*What you will do:*
Please transcribe the listing below in full and word for word, without its pictures.

*Task input:*
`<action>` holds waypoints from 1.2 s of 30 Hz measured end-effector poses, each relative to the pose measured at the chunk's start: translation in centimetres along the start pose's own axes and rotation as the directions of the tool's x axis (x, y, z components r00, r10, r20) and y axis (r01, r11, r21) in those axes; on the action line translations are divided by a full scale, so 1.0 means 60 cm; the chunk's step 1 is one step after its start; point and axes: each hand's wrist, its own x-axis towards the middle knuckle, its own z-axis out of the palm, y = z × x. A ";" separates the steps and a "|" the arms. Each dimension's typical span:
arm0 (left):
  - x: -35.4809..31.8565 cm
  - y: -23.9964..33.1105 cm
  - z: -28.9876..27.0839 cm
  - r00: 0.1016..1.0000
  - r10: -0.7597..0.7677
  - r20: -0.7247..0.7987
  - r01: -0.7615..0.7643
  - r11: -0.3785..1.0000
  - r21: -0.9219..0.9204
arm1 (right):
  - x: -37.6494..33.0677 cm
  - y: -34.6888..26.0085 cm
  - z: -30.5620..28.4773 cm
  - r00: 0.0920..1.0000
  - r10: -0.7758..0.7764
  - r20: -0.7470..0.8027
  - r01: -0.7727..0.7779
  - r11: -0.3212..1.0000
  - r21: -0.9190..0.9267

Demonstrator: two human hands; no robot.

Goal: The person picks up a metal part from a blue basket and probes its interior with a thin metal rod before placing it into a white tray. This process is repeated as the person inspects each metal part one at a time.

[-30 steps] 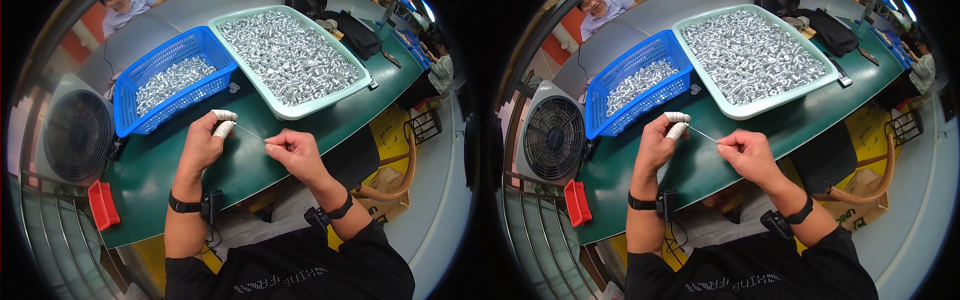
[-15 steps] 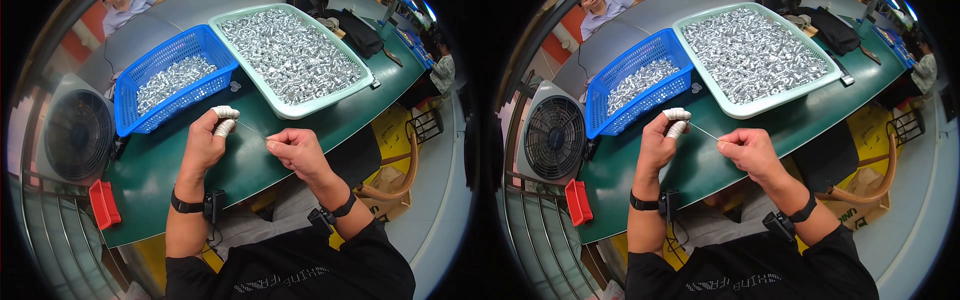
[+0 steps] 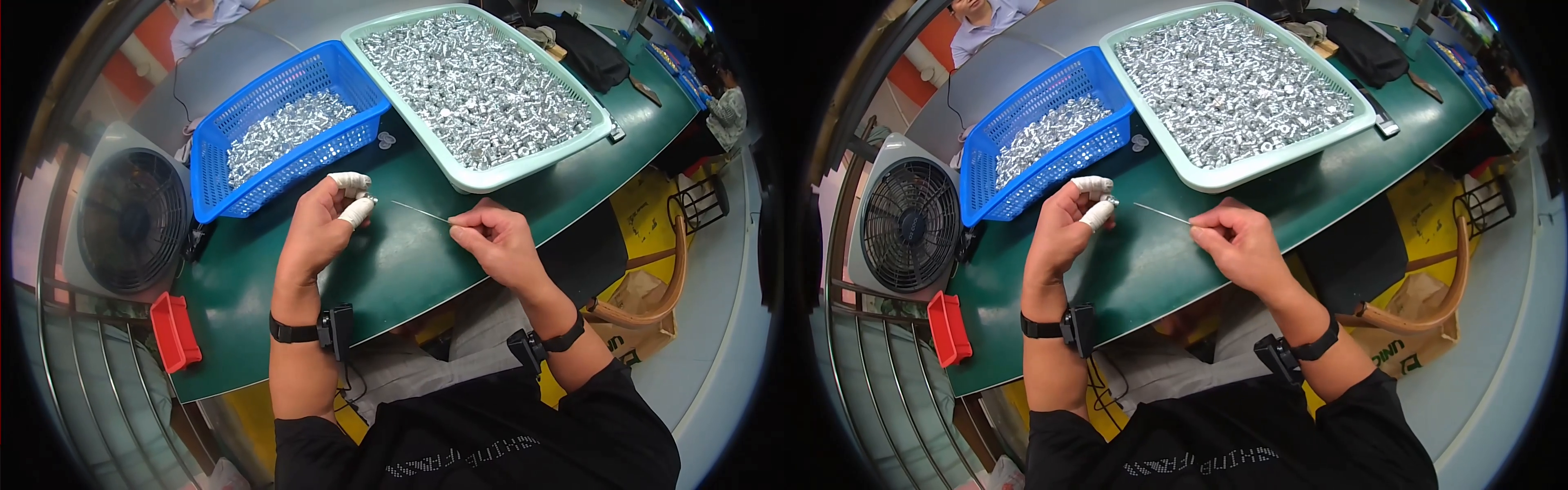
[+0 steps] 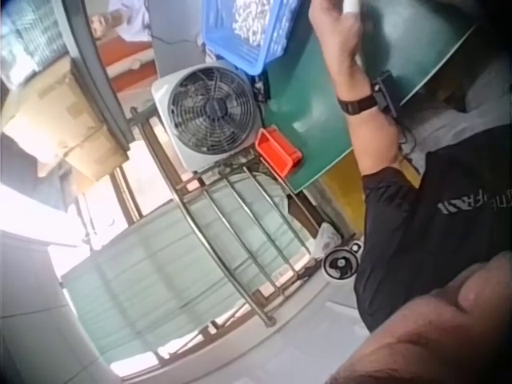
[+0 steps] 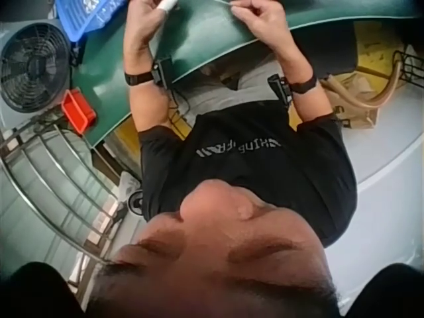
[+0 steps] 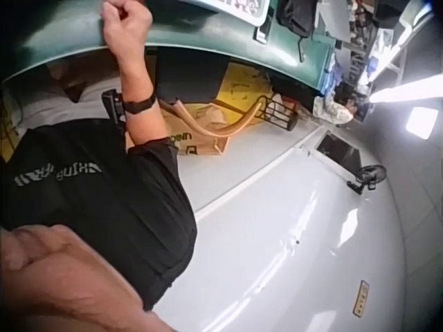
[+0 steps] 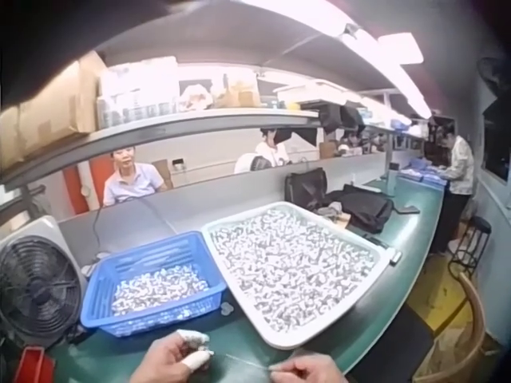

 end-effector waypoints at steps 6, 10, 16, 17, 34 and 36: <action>-0.005 -0.016 0.036 0.979 0.166 0.118 -0.198 0.635 0.747 | -0.005 0.019 -0.015 0.997 -0.059 -0.053 0.054 0.994 -0.095; -0.006 0.000 0.036 0.978 0.203 0.043 -0.201 0.877 0.435 | -0.005 0.017 -0.013 0.998 -0.049 -0.046 0.045 0.995 -0.087; 0.003 -0.007 0.022 0.990 0.118 0.080 -0.142 0.762 0.632 | -0.003 0.017 -0.015 0.998 -0.046 -0.040 0.043 0.996 -0.072; 0.005 -0.004 0.020 0.997 0.068 0.023 -0.070 0.860 0.505 | -0.003 0.017 -0.016 0.998 -0.038 -0.046 0.035 0.998 -0.056; -0.082 0.078 0.002 0.967 0.242 -0.084 -0.239 0.736 -0.634 | -0.011 0.013 0.000 0.973 -0.230 -0.004 0.222 0.945 -0.240; -0.107 0.070 0.009 0.976 0.186 -0.117 -0.218 0.769 -0.601 | -0.010 0.018 -0.005 0.969 -0.245 -0.022 0.234 0.946 -0.224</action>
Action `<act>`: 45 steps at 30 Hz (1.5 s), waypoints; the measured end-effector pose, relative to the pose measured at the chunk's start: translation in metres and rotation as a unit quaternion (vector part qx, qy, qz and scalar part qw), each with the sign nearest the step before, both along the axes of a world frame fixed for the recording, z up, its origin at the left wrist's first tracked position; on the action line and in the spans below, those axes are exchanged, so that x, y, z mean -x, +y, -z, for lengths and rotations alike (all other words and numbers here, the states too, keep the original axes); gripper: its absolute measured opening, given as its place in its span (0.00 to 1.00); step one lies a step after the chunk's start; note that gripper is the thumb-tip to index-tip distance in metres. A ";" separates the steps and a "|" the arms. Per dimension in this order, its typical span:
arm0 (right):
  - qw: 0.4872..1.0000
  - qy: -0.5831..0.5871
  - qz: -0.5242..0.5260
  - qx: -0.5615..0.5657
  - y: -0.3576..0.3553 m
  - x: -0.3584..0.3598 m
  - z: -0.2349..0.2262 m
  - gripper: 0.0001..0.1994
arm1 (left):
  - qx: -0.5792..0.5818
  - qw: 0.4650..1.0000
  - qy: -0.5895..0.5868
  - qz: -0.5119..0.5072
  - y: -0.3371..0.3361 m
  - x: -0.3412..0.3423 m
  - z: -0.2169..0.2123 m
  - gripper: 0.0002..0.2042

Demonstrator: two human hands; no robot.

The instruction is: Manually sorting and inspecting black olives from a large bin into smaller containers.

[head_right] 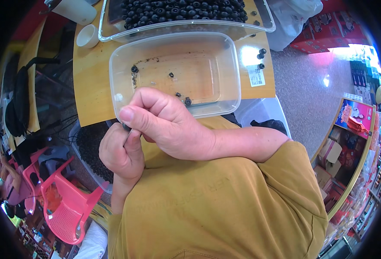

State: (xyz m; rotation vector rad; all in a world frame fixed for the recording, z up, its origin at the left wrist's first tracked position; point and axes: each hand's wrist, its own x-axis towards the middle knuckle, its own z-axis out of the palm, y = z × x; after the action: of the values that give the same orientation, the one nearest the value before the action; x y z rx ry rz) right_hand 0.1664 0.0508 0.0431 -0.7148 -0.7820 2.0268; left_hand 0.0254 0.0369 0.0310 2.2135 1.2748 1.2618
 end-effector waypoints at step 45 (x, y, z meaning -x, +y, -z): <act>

*Written solution:*
`<action>` holds waypoints from 1.2 s of 30 Hz measured end-effector poses, each relative to the pose measured at the chunk's start: translation in centimetres along the start pose's own axes and rotation as the directions of the tool's x axis (x, y, z components r00, r10, r20) and y axis (r01, r11, r21) in those axes; on the action line translations are divided by a full scale, so 1.0 means 60 cm; the chunk's step 1 is one step after its start; point and axes: each hand's wrist, its own x-axis towards the middle knuckle, its own z-axis out of the palm, y = z × x. A ";" separates the steps and a "|" the arms. Each dimension's typical span:
arm0 (left):
  - x: -35.4809..31.8565 cm
  - y: -23.9964..33.1105 cm
  - z: -28.9876..27.0839 cm
  - r00: 0.1016..1.0000
  - r10: -0.7597..0.7677
  - r20: -0.7247..0.7987
  - r01: -0.7615..0.7643
  - r11: -0.3785..1.0000
  - r21: -0.9219..0.9204
arm1 (right):
  - x: -37.6494..33.0677 cm
  - y: -34.6888..26.0085 cm
  - z: -30.5620..28.4773 cm
  - r00: 0.0920..1.0000
  - r10: -0.7758..0.7764
  - r20: -0.7470..0.8027
  - r01: -0.7727..0.7779
  - r11: -0.3212..1.0000
  - r21: -0.9190..0.9267

Demonstrator: two human hands; no robot.

Goal: The person picks up a metal part from a blue basket and probes its interior with a thin metal rod before placing it into a white tray. This process is repeated as the person inspects each metal part one at a time.

[-30 steps] 
[-15 steps] 
[+0 steps] 
[+0 steps] 
[+0 steps] 
[+0 steps] 
[+0 steps] 

 end-effector waypoints at steps 6, 10, 16, 17, 34 and 36: <action>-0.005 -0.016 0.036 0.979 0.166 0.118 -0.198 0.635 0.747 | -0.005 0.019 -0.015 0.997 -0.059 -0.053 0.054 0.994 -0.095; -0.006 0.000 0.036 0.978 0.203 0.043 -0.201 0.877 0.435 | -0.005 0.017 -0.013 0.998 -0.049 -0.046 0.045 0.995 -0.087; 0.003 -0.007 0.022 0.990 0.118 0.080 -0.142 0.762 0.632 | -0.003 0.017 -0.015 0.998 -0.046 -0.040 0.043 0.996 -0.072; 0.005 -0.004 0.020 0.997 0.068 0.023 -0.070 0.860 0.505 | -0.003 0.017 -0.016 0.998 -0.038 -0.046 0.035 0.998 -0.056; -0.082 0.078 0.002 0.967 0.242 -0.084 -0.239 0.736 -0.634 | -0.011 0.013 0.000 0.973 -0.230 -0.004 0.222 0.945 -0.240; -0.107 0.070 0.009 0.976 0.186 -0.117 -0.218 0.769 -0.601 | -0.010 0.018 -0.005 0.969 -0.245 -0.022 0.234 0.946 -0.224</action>
Action `<act>`: 45 steps at 30 Hz (1.5 s), waypoints; the measured end-effector pose, relative to the pose measured at the chunk's start: translation in metres and rotation as a unit quaternion (vector part qx, qy, qz and scalar part qw), each with the sign nearest the step before, both along the axes of a world frame fixed for the recording, z up, its origin at the left wrist's first tracked position; on the action line and in the spans below, those axes are exchanged, so that x, y, z mean -x, +y, -z, for lengths and rotations alike (all other words and numbers here, the states too, keep the original axes); gripper: its absolute measured opening, given as its place in its span (0.00 to 1.00); step one lies a step after the chunk's start; note that gripper is the thumb-tip to index-tip distance in metres. A ";" separates the steps and a "|" the arms. Per dimension in this order, its typical span:
arm0 (right):
  - qw: 0.4872..1.0000
  - qy: -0.5831..0.5871
  - qz: -0.5242..0.5260
  - qx: -0.5615..0.5657
  - y: -0.3576..0.3553 m
  - x: -0.3584..0.3598 m
  - z: -0.2349..0.2262 m
  - gripper: 0.0001..0.1994
arm1 (left):
  - qx: -0.5792..0.5818
  - qw: 0.4650..1.0000
  - qy: -0.5895..0.5868
  - qz: -0.5119..0.5072
  - y: -0.3371..0.3361 m
  - x: -0.3412..0.3423 m
  - z: -0.2169..0.2123 m
  - gripper: 0.0002..0.2042

Demonstrator: two human hands; no robot.

The instruction is: Manually sorting and inspecting black olives from a large bin into smaller containers.

[head_right] 

State: (xyz m; rotation vector rad; all in a world frame fixed for the recording, z up, its origin at the left wrist's first tracked position; point and axes: each hand's wrist, its own x-axis towards the middle knuckle, its own z-axis out of the palm, y = z × x; after the action: of the values that give the same orientation, the one nearest the value before the action; x y z rx ry rz) right_hand 0.1664 0.0508 0.0431 -0.7148 -0.7820 2.0268; left_hand 0.0254 0.0369 0.0310 2.2135 1.2748 1.2618
 end-effector waypoints at step 45 (x, y, z meaning -x, +y, -z): <act>

That completes the answer to this exercise.